- _AIM OF THE EXERCISE_: For the data below, give again exactly the lines from the one containing "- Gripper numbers" through the one containing "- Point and", both ends included, and no others.

____________________

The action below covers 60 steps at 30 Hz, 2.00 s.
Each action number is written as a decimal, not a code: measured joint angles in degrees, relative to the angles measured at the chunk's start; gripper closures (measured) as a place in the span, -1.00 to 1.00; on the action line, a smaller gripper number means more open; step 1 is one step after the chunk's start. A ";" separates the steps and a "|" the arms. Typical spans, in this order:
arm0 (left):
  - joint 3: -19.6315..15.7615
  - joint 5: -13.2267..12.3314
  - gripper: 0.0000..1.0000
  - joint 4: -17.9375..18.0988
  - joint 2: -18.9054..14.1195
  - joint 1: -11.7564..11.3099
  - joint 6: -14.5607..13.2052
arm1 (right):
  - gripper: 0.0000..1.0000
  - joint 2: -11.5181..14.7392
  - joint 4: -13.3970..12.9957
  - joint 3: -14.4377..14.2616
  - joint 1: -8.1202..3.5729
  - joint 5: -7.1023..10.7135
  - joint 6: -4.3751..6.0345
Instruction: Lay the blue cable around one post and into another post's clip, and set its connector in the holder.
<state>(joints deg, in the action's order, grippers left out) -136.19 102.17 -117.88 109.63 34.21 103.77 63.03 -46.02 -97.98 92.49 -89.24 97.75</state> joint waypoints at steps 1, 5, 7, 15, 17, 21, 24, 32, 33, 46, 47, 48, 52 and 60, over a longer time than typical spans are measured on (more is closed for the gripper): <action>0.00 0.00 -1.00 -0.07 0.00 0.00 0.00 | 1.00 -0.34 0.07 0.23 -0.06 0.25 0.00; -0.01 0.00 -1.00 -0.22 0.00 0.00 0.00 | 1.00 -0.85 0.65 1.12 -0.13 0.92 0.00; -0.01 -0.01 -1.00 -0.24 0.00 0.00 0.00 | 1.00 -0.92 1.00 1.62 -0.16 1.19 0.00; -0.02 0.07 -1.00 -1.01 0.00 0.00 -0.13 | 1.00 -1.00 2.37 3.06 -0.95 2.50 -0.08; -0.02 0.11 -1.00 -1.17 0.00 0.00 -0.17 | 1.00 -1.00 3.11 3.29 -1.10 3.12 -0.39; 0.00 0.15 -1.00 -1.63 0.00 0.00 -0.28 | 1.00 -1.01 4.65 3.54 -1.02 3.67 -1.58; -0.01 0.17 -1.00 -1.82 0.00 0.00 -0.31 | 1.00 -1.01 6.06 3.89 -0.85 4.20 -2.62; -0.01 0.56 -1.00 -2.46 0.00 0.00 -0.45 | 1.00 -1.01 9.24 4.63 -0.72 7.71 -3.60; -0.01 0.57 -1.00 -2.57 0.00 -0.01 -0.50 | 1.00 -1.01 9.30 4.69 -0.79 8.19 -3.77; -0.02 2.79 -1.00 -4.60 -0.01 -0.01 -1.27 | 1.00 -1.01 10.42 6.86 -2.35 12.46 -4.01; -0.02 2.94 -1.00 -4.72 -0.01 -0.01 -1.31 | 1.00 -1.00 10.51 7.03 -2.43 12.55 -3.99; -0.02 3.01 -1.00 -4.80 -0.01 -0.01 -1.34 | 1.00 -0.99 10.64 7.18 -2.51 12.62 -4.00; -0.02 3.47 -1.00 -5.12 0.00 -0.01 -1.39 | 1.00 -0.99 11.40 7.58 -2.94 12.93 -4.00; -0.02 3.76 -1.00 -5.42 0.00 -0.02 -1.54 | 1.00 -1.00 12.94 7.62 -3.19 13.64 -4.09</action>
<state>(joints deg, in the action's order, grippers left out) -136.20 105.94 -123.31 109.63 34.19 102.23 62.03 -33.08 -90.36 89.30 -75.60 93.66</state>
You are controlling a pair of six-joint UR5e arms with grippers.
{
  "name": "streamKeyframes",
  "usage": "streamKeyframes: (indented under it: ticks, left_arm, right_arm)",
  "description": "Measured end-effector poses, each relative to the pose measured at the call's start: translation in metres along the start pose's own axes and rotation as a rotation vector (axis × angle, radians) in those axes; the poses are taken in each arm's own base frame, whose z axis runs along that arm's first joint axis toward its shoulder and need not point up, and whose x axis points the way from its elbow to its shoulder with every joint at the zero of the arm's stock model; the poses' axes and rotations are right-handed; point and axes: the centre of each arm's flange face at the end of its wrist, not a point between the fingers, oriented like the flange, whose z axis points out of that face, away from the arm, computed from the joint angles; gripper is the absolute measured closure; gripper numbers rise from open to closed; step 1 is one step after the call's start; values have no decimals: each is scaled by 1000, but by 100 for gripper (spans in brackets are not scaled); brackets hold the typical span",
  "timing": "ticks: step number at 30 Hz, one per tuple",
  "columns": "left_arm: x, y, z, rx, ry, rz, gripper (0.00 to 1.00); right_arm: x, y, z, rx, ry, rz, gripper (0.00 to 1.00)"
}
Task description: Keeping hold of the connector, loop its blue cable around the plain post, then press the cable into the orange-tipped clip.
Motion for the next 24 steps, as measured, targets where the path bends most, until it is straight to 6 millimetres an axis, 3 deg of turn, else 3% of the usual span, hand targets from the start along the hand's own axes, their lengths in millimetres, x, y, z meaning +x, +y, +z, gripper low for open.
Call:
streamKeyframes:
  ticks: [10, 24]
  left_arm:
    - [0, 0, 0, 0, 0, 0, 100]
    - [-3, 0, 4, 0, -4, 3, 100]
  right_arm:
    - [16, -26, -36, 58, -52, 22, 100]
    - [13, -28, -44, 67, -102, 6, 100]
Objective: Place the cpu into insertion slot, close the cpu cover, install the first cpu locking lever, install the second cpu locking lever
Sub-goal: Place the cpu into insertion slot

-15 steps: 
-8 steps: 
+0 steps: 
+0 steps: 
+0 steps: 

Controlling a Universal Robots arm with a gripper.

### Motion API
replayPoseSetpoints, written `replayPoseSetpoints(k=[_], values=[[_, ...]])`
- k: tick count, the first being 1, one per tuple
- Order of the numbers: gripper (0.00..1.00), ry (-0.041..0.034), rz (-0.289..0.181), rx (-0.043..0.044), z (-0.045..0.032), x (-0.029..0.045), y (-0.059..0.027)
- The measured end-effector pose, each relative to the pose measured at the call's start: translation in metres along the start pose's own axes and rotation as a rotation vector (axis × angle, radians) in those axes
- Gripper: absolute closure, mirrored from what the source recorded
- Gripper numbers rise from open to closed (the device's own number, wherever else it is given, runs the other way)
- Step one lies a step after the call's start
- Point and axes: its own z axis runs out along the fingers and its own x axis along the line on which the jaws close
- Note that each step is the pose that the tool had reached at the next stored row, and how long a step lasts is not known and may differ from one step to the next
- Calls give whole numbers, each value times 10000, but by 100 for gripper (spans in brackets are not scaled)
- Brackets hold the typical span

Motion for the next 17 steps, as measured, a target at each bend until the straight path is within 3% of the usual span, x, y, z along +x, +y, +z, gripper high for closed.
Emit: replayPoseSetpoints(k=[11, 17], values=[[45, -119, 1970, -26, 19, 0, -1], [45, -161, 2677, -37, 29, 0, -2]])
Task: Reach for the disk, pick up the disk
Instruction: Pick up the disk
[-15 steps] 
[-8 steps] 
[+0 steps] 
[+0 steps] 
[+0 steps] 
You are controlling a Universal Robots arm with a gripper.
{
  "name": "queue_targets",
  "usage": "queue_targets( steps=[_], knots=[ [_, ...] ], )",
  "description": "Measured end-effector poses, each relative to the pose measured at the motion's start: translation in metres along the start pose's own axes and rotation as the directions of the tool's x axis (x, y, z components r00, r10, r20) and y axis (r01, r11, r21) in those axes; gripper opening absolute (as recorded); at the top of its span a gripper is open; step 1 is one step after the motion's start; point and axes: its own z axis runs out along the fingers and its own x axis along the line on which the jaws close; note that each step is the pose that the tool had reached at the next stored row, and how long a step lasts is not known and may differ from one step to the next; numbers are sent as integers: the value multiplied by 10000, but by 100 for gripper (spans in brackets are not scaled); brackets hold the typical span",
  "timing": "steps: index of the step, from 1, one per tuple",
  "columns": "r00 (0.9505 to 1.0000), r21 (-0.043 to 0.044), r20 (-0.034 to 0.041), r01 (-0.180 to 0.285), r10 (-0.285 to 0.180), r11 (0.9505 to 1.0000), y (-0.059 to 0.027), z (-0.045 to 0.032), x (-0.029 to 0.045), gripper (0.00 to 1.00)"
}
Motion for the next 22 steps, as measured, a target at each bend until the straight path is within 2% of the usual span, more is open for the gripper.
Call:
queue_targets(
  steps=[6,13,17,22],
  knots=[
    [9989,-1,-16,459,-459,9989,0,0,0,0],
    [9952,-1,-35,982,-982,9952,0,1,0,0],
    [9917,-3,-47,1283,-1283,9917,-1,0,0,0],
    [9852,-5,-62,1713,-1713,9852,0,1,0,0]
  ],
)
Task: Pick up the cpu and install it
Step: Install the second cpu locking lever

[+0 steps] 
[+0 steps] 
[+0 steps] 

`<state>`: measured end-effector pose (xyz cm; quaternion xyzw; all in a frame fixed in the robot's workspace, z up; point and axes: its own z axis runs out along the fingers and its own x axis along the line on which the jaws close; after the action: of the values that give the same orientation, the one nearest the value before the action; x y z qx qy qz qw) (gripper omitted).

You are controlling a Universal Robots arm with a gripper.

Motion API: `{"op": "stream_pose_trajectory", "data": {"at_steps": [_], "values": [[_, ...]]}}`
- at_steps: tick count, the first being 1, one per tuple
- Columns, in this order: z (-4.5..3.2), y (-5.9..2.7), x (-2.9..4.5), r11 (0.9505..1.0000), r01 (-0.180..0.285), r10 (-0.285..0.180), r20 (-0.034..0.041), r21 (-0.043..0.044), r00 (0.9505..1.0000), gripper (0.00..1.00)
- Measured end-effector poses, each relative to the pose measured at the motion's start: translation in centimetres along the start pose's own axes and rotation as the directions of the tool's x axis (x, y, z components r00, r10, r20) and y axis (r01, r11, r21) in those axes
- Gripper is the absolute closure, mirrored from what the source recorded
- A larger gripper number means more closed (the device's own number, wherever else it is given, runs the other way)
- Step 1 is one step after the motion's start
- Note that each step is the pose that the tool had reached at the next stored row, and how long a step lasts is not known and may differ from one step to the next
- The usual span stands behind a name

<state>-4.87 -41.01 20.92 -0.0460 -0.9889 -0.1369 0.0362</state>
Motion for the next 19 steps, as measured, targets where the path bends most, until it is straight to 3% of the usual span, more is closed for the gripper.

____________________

- _FINISHED TASK_:
- Gripper numbers rise from open to closed (the device's own number, wherever else it is given, runs the other way)
- Step one lies a step after the call's start
- Point and axes: its own z axis runs out along the fingers and its own x axis along the line on which the jaws close

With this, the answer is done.